Broward’s Own ‘DBR’ Charts Crossover Course
Earlier this week — yesterday, in fact — a new album by a Broward County native who’s making good in the world of classical crossover was released.
Daniel Bernard Roumain, a violinist who grew up in Margate, has just released Woodbox Beats & Balladry, which features tracks such as Sonata for Violin and Turntables, part of which can be heard in this video sent along by his press agent.
I did a brief comment on another blog in 2007 about Roumain’s earlier disc, Etudes 4 Violin and Electronix, and while I wasn’t completely enamored of the music on it, I did admire Roumain’s funky way of fiddling, which then as now reminds me of Papa John Creech. Two pieces on that disc in which Roumain played with pianist and composer Ryuichi Sakomoto seemed to be the best overall, and I’ll be interested to hear the new disc when I can give it some more time.
Roumain went to Coconut Creek High before transferring to the Dillard High School music magnet program, and now with a doctorate in hand after studies with the fine American composer William Bolcom, Roumain is busily writing new music and exploring his particular blend of popular and classical styles.
His site is very impressive from the standpoint of the number of score excerpts it offers; if you can read notation you can see how the styles mix right on the page. A difficult passage in his String Quartet No. 1 (X), is followed by the tempo notation “Funky, with soul,” and you can see the kinds of rhythmic feeling he’s trying to get across in the music right there.
And there are a lot of interesting compositions listed here: Voodoo Violin Concerto No. 1, Fast Black Dance Machine, Hip-Hop Essay for Orchestra, Jam! For Piano. Here is a guy who’s putting together a fully notated corpus of art music that bridges both of the musical worlds he inhabits.
The trick for Daniel Bernard Roumain will be for his music to sound seamless and unified even though it freely partakes of very different traditions in the same piece.
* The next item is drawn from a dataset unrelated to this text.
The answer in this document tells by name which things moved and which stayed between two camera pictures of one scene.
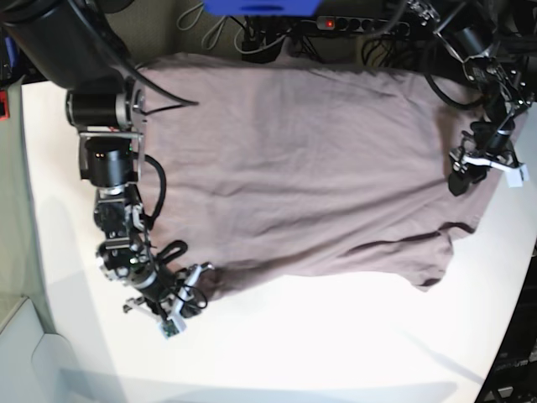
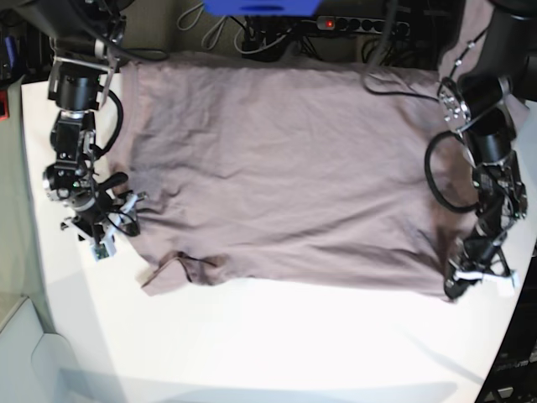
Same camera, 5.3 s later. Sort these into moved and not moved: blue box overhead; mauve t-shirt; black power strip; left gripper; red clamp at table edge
Moved: left gripper; mauve t-shirt
Not moved: blue box overhead; black power strip; red clamp at table edge
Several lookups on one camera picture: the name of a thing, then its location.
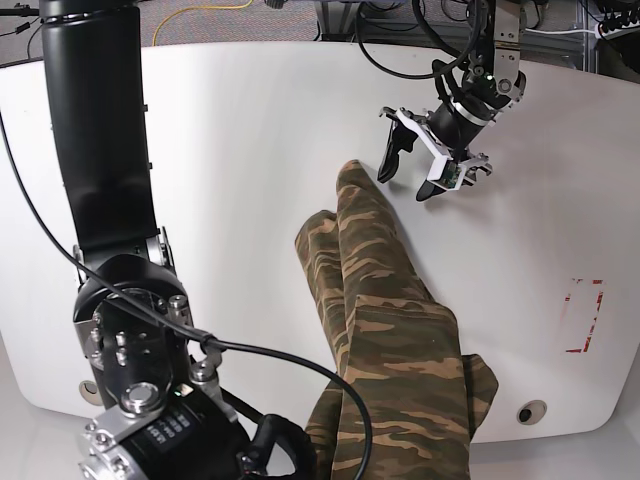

That’s the hardest part, and where we’ll see how effective he is at imparting his compositional personality.
It could very well be that Roumain and composers like him, such as Mark O’Connor (who played a gig in Wellington earlier this year and whose double concerto for violin and cello is on next weekend’s Miami Symphony programs), are at last be bringing to American composition a kind of new music that doesn’t sound self-conscious about its disparate roots, and that really does provide a new synthesis that a wider audience can relate to, one that speaks more directly than any individual style to the citizens of the global village.
One can only hope so, and follow this South Florida-reared musician’s career with interest.